Растерянная Сигурни пошла переулком к северным городским воротам.
"Я совсем свихнулась из-за этих мерзавцев, – думалось ей. – Вот мне уже и голоса слышатся".
Позади, в замке, тревожно зазвонил колокол.
"Теперь я отсюда не выйду", – подумала Сигурни.
Выйдешь, заверил голос. Ты нужна своему народу.
Барон Ранульф Готассон стонал в забытьи. Острая боль граничила с наслаждением. В ярких снах, вызванных дурманными зельями, он вновь видел гибель куширских городов, слышал вопли и мольбы о пощаде. Горожане спасались в ужасе из горящих домов, победители пронзали их, безоружных, мечами.

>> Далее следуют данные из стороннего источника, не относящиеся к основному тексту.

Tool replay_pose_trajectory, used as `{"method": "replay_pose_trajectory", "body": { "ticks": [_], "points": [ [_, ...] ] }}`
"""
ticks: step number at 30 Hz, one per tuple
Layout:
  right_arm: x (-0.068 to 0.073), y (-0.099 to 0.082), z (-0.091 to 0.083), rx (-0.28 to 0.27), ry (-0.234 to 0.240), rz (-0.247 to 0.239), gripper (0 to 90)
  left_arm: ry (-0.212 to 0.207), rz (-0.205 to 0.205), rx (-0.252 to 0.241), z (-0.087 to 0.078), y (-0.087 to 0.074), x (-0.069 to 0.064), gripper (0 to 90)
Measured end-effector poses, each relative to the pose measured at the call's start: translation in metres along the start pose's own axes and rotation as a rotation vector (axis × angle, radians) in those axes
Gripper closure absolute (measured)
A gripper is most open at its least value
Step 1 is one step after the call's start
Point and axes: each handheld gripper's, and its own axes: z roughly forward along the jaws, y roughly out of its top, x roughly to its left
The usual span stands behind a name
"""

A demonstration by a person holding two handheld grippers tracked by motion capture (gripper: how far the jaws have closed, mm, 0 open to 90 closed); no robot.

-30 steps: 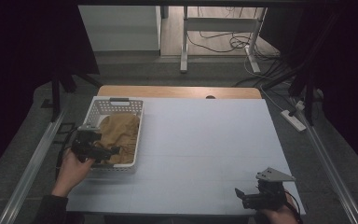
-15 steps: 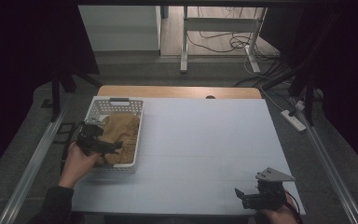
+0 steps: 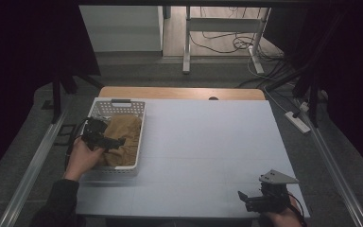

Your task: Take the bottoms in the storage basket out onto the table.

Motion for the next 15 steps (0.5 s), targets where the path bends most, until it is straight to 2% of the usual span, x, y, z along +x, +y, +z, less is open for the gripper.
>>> {"method": "replay_pose_trajectory", "body": {
  "ticks": [2,6,13,15],
  "points": [
    [0.0,0.0,0.0,0.0,0.0,0.0,0.0,-0.002,0.001,0.0,0.004,0.001,0.002,0.0],
    [0.0,0.0,0.0,0.002,0.001,0.0,0.0,0.004,-0.006,0.03,0.01,0.0,0.008,0.0],
    [0.0,0.0,0.0,0.003,-0.003,-0.003,0.0,0.018,-0.025,0.119,0.022,-0.002,0.016,0.0],
    [0.0,0.0,0.0,0.003,-0.001,-0.002,0.0,0.022,-0.017,0.156,0.027,-0.003,0.017,0.0]
  ]
}}
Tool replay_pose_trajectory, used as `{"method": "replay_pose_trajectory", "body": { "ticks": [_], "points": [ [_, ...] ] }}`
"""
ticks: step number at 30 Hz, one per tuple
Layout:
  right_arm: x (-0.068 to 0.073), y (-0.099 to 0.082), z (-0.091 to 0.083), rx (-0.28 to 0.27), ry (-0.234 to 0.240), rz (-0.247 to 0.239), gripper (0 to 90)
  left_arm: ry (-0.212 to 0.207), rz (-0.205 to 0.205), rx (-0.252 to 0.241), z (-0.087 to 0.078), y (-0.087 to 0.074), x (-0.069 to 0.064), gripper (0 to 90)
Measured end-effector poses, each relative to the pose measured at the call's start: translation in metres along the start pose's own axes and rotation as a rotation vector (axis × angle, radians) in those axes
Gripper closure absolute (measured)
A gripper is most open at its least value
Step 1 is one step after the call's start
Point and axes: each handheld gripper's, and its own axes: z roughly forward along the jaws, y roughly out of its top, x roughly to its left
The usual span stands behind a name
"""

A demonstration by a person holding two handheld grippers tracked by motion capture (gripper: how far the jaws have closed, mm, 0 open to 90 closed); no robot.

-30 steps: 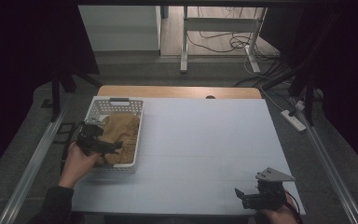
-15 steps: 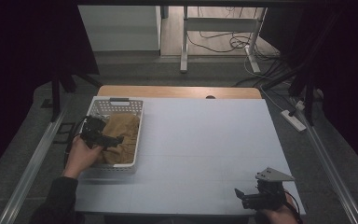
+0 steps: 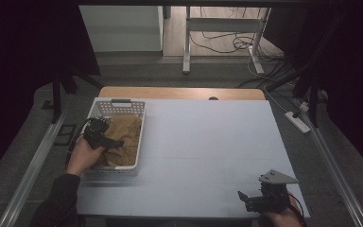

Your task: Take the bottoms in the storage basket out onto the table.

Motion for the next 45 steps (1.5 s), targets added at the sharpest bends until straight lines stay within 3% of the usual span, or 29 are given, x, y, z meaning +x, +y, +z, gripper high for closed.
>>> {"method": "replay_pose_trajectory", "body": {
  "ticks": [9,12,15,23,26,27,30,32,33,35,37,42,45],
  "points": [
    [0.0,0.0,0.0,0.003,-0.002,-0.003,0.0,-0.003,0.0,0.123,0.019,0.003,0.003,0.0],
    [0.0,0.0,0.0,0.003,-0.003,-0.003,0.0,0.024,0.028,0.176,0.027,0.004,-0.001,0.0],
    [0.0,0.0,0.0,0.003,-0.004,-0.004,0.0,0.053,0.054,0.198,0.03,0.004,-0.005,0.0],
    [0.001,0.0,0.0,0.005,-0.005,-0.01,0.0,0.029,0.039,0.207,0.032,0.006,-0.004,0.0],
    [0.001,0.0,0.001,0.007,-0.006,-0.014,0.0,0.015,0.034,0.21,0.03,0.007,-0.003,4.3],
    [0.001,0.0,0.001,0.009,-0.007,-0.017,0.0,0.014,0.034,0.197,0.028,0.008,-0.003,9.4],
    [0.002,0.0,0.001,0.009,-0.009,-0.021,0.0,0.022,0.01,0.144,0.024,0.008,-0.003,37.0],
    [0.002,0.0,0.0,0.009,-0.01,-0.022,0.0,0.016,0.015,0.122,0.022,0.007,-0.003,53.0],
    [0.002,0.0,0.0,0.008,-0.01,-0.021,0.0,0.015,0.019,0.121,0.022,0.007,-0.003,62.4],
    [0.002,0.0,0.001,0.01,-0.01,-0.022,0.0,0.01,0.031,0.127,0.021,0.008,-0.005,72.3],
    [0.002,0.0,0.001,0.01,-0.011,-0.021,0.0,0.003,0.032,0.13,0.021,0.009,-0.005,78.3],
    [0.001,0.0,0.001,0.012,-0.009,-0.016,0.0,0.02,0.016,0.128,0.019,0.008,-0.008,80.8],
    [0.001,0.0,0.001,0.009,-0.01,-0.017,0.0,-0.001,-0.005,0.125,0.017,0.008,-0.005,81.6]
  ]
}}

Славные кровавые дни, победоносное шествие через пустыни, горы, зеленые пажити.
Они прошли весь Кушир, и поход закончился.
Поначалу все было не так уж плохо: триумфальное возвращение в столицу, ликующие толпы на улицах, праздничные пиры во дворце, оргии…
Барон застонал, и кто-то приподнял ему голову, приложил к губам холодный металл кубка. Он испил и опять погрузился в грезы.
Затем в империи произошли перемены. Наместником Кушира и всех восточных земель назначили Плессиуса, жирного дурня без единой унции честолюбия. Неудивительно, впрочем. Кушир лежит в трех тысячах лиг от столицы, и восстаний там не предвидится. Ранульф дал понять, что он сам хочет управлять севером, где только и есть, что лес и большие стада. Зима там холодная, лето вряд ли может считаться летом. Кроме угольных залежей, больше нет никаких – ни золота, ни серебра, ни даже железной руды. Народ бедный и смирный после недавнего поражения.